King was worried that the movement he led had met its match in Connor. Spirits were flagging. The media were losing interest in the daily protests. It seemed like a doomed campaign.

One day King was called out of his cell and handed a phone. It was his wife, Coretta. She told him that President John F. Kennedy had called her to ask how she was holding up without her husband. King was thrilled.

“Is the media carrying it?” he asked excitedly. “Make sure that gets out!”

Get out it did. Over several weeks, the Kennedys’ statements highlighting the horrors of the Birmingham campaign helped bring the movement to national attention.

I used to mock this story. Kennedy’s phone call seemed such a pathetic and cynical gesture, and King was all too willing to seize upon it. But I’ve come to see it differently over the years. 

King was a savvy and complex leader. He had seen both abject poverty and elite privilege, and he understood the political potency of JFK’s involvement. Most importantly, he knew that sometimes courage is not enough.

Perhaps the masses and the elites do need each other. Maybe it’s a symbiotic relationship that community activists like me find hard to acknowledge because to do so is to undermine so much of what we’ve convinced ourselves is true. 

Seldom does one hear an activist admit that social change is complicated and nuanced, that so-called progress is a long game. We like the simpler narratives. We’re okay with good-versus-bad, the weak triumphing over the mighty, revolution over evolution, and so on. Just don’t tell us that our chances of making a better world are interdependent and interconnected with those we’ve spent most of our lives naming as oppressors.

Societies are tenuous things. They either thrive or implode. As John Ralston Saul reminds us, they “either roll on blindly to disaster or they find the inner strength to stop themselves long enough to find ways to reform from within.”

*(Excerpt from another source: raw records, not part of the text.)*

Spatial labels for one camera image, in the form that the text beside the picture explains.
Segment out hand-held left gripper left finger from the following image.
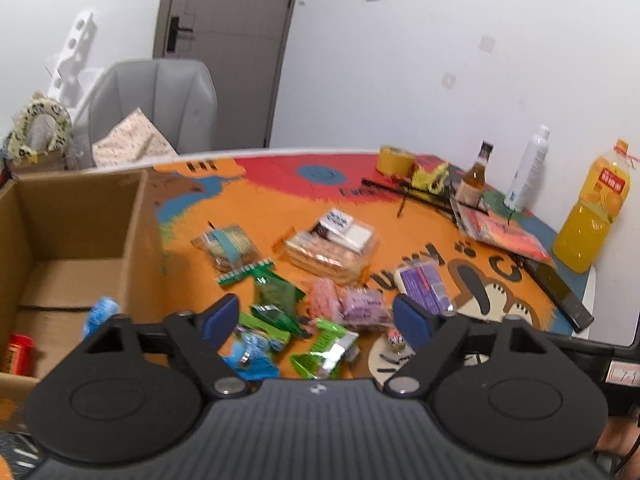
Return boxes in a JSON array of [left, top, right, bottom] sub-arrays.
[[82, 294, 251, 401]]

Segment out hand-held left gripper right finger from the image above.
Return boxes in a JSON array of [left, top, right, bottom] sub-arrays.
[[381, 294, 555, 401]]

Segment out clear orange-edged biscuit packet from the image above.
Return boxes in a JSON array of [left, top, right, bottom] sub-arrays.
[[272, 227, 379, 282]]

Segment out brown cardboard box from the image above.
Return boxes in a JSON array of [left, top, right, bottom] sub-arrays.
[[0, 170, 170, 413]]

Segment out purple white snack packet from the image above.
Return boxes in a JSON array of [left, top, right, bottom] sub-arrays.
[[394, 262, 455, 313]]

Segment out bright green snack packet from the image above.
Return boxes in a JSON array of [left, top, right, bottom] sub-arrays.
[[236, 304, 313, 343]]

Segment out green white strip packet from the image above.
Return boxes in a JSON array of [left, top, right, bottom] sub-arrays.
[[216, 259, 276, 287]]

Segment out lilac snack packet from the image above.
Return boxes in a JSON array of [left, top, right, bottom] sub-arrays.
[[340, 287, 393, 330]]

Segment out blue crinkled snack packet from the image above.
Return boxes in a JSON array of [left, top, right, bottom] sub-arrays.
[[220, 332, 281, 381]]

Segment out dark green snack packet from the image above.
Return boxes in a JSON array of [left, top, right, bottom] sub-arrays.
[[252, 274, 307, 318]]

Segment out blue striped cracker packet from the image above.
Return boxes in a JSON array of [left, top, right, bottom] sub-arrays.
[[191, 225, 262, 273]]

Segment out pink snack packet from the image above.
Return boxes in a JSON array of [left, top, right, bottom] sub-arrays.
[[306, 279, 346, 322]]

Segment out green silver snack packet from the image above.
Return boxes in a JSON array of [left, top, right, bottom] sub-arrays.
[[290, 319, 361, 381]]

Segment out white brown boxed snack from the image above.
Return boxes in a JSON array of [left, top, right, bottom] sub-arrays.
[[311, 208, 376, 254]]

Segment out light blue snack packet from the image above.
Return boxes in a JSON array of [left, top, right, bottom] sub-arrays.
[[82, 297, 122, 338]]

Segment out red printed booklet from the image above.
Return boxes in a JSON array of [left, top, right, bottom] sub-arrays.
[[460, 207, 556, 263]]

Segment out colourful printed table mat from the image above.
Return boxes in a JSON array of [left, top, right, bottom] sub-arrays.
[[150, 152, 597, 392]]

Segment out yellow green mesh packet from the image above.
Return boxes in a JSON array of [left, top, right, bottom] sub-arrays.
[[410, 159, 451, 195]]

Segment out brown glass bottle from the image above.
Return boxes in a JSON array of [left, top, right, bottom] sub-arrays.
[[456, 141, 495, 207]]

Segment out black flat remote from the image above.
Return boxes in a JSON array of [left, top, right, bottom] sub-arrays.
[[524, 259, 595, 332]]

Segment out yellow tape roll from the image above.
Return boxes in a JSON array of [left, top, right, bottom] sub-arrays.
[[376, 145, 415, 178]]

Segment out white spray bottle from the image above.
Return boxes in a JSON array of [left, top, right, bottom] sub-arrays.
[[504, 125, 551, 211]]

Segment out black object with white label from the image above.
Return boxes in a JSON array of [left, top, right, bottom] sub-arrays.
[[542, 331, 640, 392]]

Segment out polka dot cushion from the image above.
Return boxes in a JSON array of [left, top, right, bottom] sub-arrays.
[[91, 108, 179, 167]]

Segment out red can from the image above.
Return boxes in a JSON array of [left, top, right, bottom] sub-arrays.
[[2, 334, 36, 376]]

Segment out orange juice bottle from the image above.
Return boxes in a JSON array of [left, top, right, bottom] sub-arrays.
[[552, 139, 640, 275]]

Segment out grey padded chair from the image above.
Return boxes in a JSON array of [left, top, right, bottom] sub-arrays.
[[74, 58, 219, 167]]

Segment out grey door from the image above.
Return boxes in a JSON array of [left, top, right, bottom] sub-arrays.
[[152, 0, 306, 150]]

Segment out panda print neck pillow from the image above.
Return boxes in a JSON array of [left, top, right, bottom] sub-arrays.
[[6, 91, 74, 162]]

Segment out white plastic rack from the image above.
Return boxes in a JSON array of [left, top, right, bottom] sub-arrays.
[[46, 7, 97, 108]]

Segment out black cable ties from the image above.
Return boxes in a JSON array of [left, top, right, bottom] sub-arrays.
[[361, 178, 488, 220]]

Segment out black door handle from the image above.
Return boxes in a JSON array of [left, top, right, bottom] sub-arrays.
[[167, 16, 194, 54]]

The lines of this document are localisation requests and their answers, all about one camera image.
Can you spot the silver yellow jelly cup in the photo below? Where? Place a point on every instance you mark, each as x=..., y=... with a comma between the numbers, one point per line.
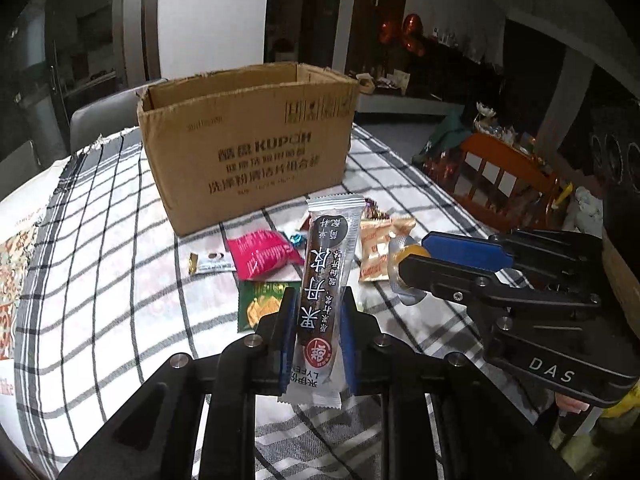
x=407, y=294

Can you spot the brown cardboard box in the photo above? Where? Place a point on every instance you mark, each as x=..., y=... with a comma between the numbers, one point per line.
x=240, y=160

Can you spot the small white gold sachet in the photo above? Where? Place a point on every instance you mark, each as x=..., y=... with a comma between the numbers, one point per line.
x=212, y=262

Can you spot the green snack packet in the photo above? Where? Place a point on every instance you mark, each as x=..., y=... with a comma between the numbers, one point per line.
x=260, y=305

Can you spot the red foil balloons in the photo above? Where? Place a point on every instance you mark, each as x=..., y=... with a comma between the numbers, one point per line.
x=407, y=35

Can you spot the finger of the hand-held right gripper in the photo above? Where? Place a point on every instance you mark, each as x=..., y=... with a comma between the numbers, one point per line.
x=440, y=277
x=465, y=250

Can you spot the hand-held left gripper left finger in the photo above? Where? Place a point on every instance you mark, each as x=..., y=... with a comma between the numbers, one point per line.
x=288, y=332

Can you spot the long silver brown snack bar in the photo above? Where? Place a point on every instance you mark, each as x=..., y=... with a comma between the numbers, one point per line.
x=325, y=280

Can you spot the green cloth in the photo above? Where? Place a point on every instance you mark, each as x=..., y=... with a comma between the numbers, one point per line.
x=450, y=132

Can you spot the white plush toy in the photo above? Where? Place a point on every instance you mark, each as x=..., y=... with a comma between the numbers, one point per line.
x=586, y=210

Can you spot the grey upholstered chair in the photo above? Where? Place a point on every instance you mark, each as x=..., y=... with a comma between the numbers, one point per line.
x=110, y=115
x=17, y=170

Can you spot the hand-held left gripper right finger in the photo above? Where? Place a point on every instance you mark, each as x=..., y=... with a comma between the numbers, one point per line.
x=348, y=345

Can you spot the dark foil candy wrapper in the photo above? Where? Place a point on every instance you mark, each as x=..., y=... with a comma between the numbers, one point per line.
x=376, y=209

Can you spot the blue foil candy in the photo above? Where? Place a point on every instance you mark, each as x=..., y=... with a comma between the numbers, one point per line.
x=297, y=240

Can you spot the person's right hand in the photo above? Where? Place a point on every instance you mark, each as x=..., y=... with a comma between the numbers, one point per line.
x=575, y=403

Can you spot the pink snack packet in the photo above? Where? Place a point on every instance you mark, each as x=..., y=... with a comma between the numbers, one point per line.
x=262, y=255

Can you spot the black white checked tablecloth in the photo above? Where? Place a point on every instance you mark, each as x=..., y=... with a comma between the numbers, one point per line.
x=125, y=260

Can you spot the orange wooden chair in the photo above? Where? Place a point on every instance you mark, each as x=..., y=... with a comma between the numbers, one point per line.
x=500, y=175

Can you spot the tan cracker packet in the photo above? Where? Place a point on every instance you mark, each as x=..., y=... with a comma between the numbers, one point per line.
x=375, y=250

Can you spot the floral patterned table mat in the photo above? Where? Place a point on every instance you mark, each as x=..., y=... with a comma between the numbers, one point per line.
x=20, y=270

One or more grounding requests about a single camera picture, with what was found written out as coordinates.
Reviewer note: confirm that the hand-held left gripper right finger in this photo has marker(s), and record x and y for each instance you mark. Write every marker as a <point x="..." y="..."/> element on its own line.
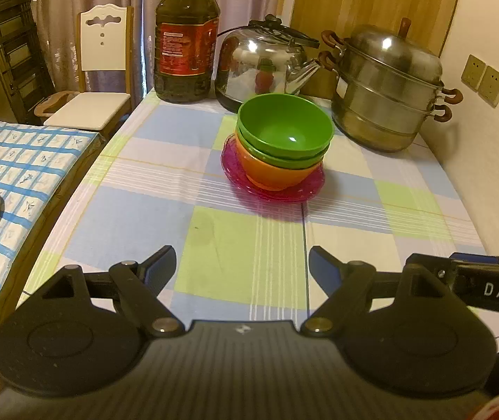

James Baldwin made the same point when he wrote, “The moment we cease to hold each other, the moment we break faith with one another, the sea engulfs us and the light goes out.”

They offer cautions that we ought to heed. 

Think about the recent rebellions in Ferguson and Baltimore. These are tremors. They tell us that the centre cannot hold if this delicate balance is not tended to. Ever present is the threat of violent rupture, a date with a corrective social reckoning that neither the elites nor the rest of us will survive. That’s our miserable twinned fate.

In the fall I’ll return to the classroom, and I’ll share the story of my lunch with Gordon Cressy. I’ll talk about power and privilege, but I’ll also talk honestly about the costs of a life dedicated to community organizing and protest. 

I’ll remind my students that an activist always runs the risk of working to no avail that failing to accomplish your dream of social change in your lifetime is more probable than possible. I’ll tell them that working from the bottom up is a faith challenge. And that the only thing that keeps you moving along the road to meaningful change is hope.

Gordon Cressy did not kill carding. That credit rightfully belongs to the countless number of people who for decades have fought ceaselessly against excessive policing in Toronto. But the honest truth is, I’m sure as heck glad he dusted off his Rolodex.

Neil Price is executive director of LogicalOutcomes, a non-profit consultancy in Toronto. He is a member of the Tommy Douglas Institute at George Brown College.